I have been having a bit of a pity party at my house for the last couple weeks.... I fell up at the barn and tore my ACL tendon and sprained my knee. I am finally able to stand for more than a couple minutes at a time without tears running down my face!! I know, big baby!! Dr. said if I behave myself...(Ha) the tendon will heal and no surgery! I just have to wear a big old brace for a while... Any way I am now starting to feel like cooking again...
I had some chicken tenders in the freezer and a package of Knorr Vegetable Mix I should be able to come up with something that tasted different...
1 package Knorr Vegetable Mix
1/2 cup Mayonnaise (generous)
1/2 cup sour cream (generous)
1/2 cup Parmesan Cheese plus more for sprinkling on top of the chicken
1/4 cup milk
1/2 teaspoon dried basil
12 chicken tenders
Pre heat oven to 350 degrees
Mix the first six (6) ingredients together, set aside.
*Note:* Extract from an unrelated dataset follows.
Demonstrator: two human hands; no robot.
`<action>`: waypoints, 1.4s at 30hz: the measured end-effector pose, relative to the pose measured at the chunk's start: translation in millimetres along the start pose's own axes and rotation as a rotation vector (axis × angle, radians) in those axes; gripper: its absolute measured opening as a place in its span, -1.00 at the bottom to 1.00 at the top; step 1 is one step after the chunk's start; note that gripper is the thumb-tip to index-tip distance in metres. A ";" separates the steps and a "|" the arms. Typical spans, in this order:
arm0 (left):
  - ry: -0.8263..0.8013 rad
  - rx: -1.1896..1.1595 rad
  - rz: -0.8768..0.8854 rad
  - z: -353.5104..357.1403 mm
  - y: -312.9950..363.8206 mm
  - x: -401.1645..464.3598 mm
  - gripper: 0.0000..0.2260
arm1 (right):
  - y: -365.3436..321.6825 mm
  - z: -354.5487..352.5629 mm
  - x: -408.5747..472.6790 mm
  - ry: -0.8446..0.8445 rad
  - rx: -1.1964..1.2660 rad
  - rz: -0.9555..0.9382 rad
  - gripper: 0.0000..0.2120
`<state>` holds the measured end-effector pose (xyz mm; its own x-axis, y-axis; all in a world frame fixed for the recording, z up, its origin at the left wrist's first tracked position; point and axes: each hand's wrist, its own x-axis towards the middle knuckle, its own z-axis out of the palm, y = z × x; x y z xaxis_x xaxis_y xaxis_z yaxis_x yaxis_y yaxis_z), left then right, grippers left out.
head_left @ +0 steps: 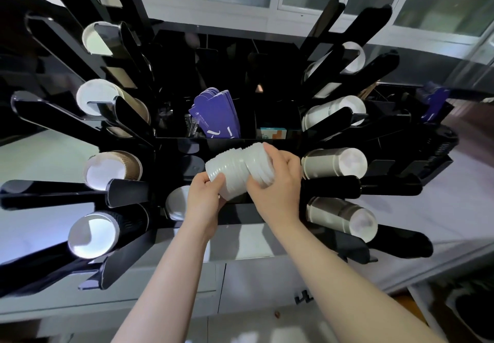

Do not add any additional salt to the chicken. To prepare the pan, first spray with Pam. Next take 1/3 of the mayo mixture and spread evenly on the bottom of the pan. Lay the chicken tenders on top of the mayo mixture and cover the tenders with the remaining mayo mixture. Top with more Parmesan Cheese and a sprinkle of Panko bread crumbs. You can also add additional basil or parsley to the topping.
Bake 35 to 40 minutes. Internal temperature should read 165 degrees. To get desired Browning, place pan under a low broiler setting for a couple minutes just before you are ready to serve.